SUPPLIED ENTRIES –
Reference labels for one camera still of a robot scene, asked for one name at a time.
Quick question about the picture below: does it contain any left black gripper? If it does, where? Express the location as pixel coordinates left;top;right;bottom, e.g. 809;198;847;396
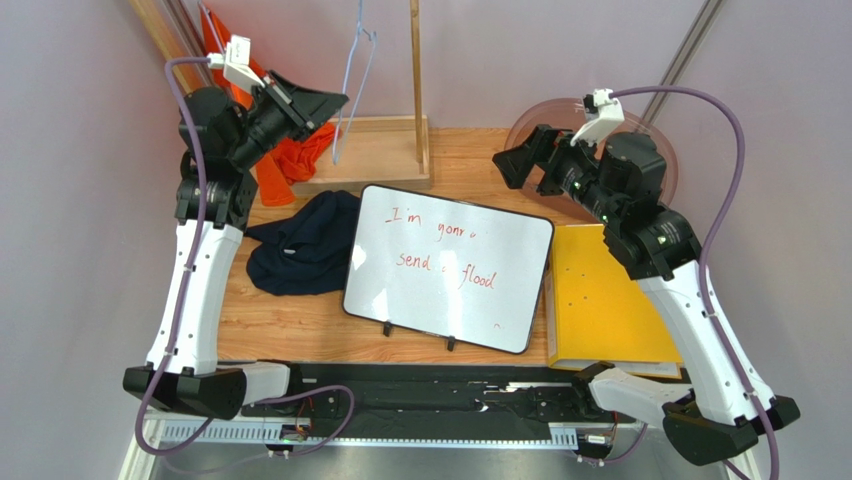
229;70;349;171

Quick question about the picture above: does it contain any orange t shirt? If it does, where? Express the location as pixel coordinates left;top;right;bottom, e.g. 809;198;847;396
202;5;335;207

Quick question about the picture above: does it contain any light blue wire hanger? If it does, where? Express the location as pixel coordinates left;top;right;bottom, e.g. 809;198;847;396
331;0;378;166

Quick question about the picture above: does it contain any navy blue t shirt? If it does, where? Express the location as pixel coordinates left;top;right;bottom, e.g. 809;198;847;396
245;191;361;296

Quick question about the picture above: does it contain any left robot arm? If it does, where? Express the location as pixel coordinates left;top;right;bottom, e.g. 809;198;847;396
123;71;348;420

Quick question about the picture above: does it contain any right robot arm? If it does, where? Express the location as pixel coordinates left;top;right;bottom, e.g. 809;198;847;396
493;125;801;466

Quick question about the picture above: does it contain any transparent plastic basin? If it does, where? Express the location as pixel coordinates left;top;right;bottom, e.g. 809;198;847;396
503;97;679;224

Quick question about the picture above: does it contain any wooden clothes rack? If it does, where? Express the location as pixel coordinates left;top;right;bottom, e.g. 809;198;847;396
130;1;432;197

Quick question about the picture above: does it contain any white dry erase board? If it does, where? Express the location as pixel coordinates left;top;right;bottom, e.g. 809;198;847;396
342;184;555;354

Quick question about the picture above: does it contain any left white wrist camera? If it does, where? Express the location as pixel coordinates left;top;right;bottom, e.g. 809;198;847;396
206;35;275;94

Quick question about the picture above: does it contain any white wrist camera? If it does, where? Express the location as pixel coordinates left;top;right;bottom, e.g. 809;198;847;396
570;89;625;147
206;35;275;94

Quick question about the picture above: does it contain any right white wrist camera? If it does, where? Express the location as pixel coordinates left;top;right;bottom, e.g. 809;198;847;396
570;89;625;147

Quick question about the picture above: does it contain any aluminium frame post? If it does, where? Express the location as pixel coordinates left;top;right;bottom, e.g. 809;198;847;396
632;0;727;133

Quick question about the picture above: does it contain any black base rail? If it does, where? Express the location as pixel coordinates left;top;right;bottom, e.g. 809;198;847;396
159;359;674;461

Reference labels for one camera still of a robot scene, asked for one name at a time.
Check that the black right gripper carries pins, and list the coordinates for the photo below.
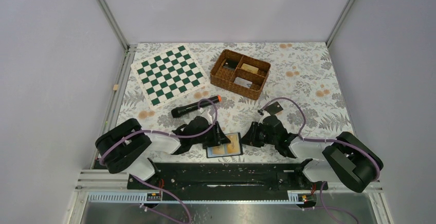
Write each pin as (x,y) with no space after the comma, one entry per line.
(250,137)

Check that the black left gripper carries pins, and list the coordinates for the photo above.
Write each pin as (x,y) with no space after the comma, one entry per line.
(218,137)

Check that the black leather card holder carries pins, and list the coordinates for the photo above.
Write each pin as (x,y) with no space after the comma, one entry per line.
(225,155)

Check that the gold VIP card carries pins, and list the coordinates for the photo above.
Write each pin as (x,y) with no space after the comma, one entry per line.
(234,147)

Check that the black VIP card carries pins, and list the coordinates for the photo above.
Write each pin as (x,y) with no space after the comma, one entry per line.
(274,108)

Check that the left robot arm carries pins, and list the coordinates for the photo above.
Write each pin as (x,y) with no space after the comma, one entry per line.
(121,148)

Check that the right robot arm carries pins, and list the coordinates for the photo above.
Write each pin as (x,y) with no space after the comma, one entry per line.
(344,159)

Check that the white card in basket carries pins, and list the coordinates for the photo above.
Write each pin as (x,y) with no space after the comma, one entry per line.
(243,82)

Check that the tan card in basket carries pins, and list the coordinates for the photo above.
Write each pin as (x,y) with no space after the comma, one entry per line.
(249,68)

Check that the black flashlight orange tip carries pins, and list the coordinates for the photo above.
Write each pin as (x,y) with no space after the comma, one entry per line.
(183,110)

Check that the brown wicker divided basket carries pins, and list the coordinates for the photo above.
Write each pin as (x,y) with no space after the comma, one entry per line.
(224,78)

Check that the floral table mat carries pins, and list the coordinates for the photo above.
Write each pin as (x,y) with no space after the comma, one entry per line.
(301,76)

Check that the black item in basket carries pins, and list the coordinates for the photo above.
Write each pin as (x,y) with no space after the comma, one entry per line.
(230,64)

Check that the green white chessboard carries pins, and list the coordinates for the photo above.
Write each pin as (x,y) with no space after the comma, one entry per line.
(169,75)

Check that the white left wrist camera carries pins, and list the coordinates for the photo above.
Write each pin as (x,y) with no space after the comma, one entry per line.
(208,114)

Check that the aluminium slotted rail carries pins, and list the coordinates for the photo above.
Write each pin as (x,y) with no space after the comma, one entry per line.
(122,188)

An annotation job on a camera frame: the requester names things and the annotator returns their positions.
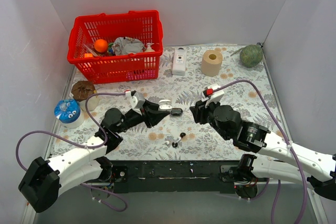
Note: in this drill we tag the black base bar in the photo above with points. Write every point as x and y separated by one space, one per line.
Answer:
178 176

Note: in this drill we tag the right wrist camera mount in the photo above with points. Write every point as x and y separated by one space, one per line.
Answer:
213 93

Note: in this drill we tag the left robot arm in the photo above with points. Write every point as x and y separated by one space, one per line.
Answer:
45 180

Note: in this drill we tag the red plastic shopping basket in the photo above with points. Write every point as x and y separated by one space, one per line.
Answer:
144 25

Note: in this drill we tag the floral table mat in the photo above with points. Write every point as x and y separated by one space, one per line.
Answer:
247 90

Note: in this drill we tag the green melon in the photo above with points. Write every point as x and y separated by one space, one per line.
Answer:
251 55

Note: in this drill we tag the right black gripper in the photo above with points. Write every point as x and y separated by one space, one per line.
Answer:
199 112

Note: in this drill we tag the blue lid white container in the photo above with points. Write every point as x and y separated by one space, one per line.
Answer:
69 113

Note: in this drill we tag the white pump bottle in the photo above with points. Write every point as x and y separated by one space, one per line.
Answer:
149 47

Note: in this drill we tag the crumpled grey cloth bag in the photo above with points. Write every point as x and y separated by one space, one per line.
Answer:
127 45

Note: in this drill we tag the white earbud charging case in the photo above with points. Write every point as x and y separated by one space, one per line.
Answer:
165 105

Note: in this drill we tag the white rectangular box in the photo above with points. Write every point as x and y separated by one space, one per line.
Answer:
179 62

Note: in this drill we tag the brown lid cream cup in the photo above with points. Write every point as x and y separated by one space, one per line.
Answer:
81 90

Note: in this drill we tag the orange fruit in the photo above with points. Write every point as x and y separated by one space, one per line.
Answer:
101 45

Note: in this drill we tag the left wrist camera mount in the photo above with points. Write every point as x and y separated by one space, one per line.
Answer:
136 101

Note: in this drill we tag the beige toilet paper roll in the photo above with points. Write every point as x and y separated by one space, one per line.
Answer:
211 63

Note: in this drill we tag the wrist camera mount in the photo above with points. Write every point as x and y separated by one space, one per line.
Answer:
136 101
213 93

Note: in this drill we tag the clear plastic bag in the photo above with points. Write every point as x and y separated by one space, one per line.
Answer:
91 50

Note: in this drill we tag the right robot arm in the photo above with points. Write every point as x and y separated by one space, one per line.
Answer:
267 155

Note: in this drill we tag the black earbud charging case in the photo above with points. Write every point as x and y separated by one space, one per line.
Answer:
176 112

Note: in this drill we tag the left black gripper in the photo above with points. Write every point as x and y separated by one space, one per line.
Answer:
147 114

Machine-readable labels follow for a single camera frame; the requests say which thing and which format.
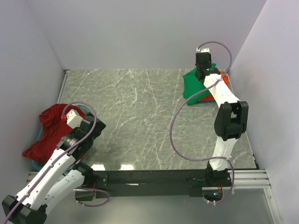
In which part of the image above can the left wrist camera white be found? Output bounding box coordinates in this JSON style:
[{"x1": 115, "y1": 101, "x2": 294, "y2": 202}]
[{"x1": 61, "y1": 109, "x2": 83, "y2": 129}]

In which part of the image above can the dark red t shirt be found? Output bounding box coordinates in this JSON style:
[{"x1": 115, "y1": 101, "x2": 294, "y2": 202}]
[{"x1": 22, "y1": 104, "x2": 72, "y2": 165}]

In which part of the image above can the folded blue t shirt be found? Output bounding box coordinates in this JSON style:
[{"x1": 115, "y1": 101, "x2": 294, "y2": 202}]
[{"x1": 197, "y1": 99, "x2": 215, "y2": 104}]

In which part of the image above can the aluminium rail frame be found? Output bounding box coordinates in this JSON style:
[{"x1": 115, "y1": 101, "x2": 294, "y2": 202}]
[{"x1": 13, "y1": 170, "x2": 281, "y2": 224}]

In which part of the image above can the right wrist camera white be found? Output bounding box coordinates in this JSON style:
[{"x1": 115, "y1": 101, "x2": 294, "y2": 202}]
[{"x1": 196, "y1": 48, "x2": 210, "y2": 53}]

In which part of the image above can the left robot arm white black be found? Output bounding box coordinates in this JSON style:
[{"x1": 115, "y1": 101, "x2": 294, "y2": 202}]
[{"x1": 2, "y1": 115, "x2": 106, "y2": 224}]

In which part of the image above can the folded orange t shirt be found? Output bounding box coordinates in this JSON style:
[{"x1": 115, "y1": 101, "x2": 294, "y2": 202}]
[{"x1": 202, "y1": 75, "x2": 229, "y2": 99}]

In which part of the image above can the black base crossbar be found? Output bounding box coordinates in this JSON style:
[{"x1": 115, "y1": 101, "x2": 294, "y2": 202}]
[{"x1": 77, "y1": 169, "x2": 234, "y2": 201}]

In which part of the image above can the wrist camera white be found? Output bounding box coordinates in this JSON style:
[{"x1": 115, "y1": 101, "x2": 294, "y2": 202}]
[
  {"x1": 196, "y1": 48, "x2": 210, "y2": 53},
  {"x1": 61, "y1": 109, "x2": 83, "y2": 129}
]

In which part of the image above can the green t shirt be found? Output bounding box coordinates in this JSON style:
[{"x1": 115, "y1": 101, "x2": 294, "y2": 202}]
[{"x1": 183, "y1": 67, "x2": 210, "y2": 106}]

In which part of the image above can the clear blue plastic bin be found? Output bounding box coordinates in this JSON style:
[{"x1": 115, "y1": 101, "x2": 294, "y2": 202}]
[{"x1": 30, "y1": 105, "x2": 90, "y2": 171}]

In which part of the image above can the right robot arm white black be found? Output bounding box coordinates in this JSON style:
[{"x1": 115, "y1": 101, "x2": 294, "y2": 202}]
[{"x1": 195, "y1": 48, "x2": 249, "y2": 186}]

ASSIGNMENT –
Give every line of the material that includes the string "table".

OUTPUT FOR THIS EXERCISE –
Check that the floral table mat carries pins, and list the coordinates for the photo above.
Note: in this drill we tag the floral table mat in the photo above with points. Write every point as x and y separated by one space, one per line.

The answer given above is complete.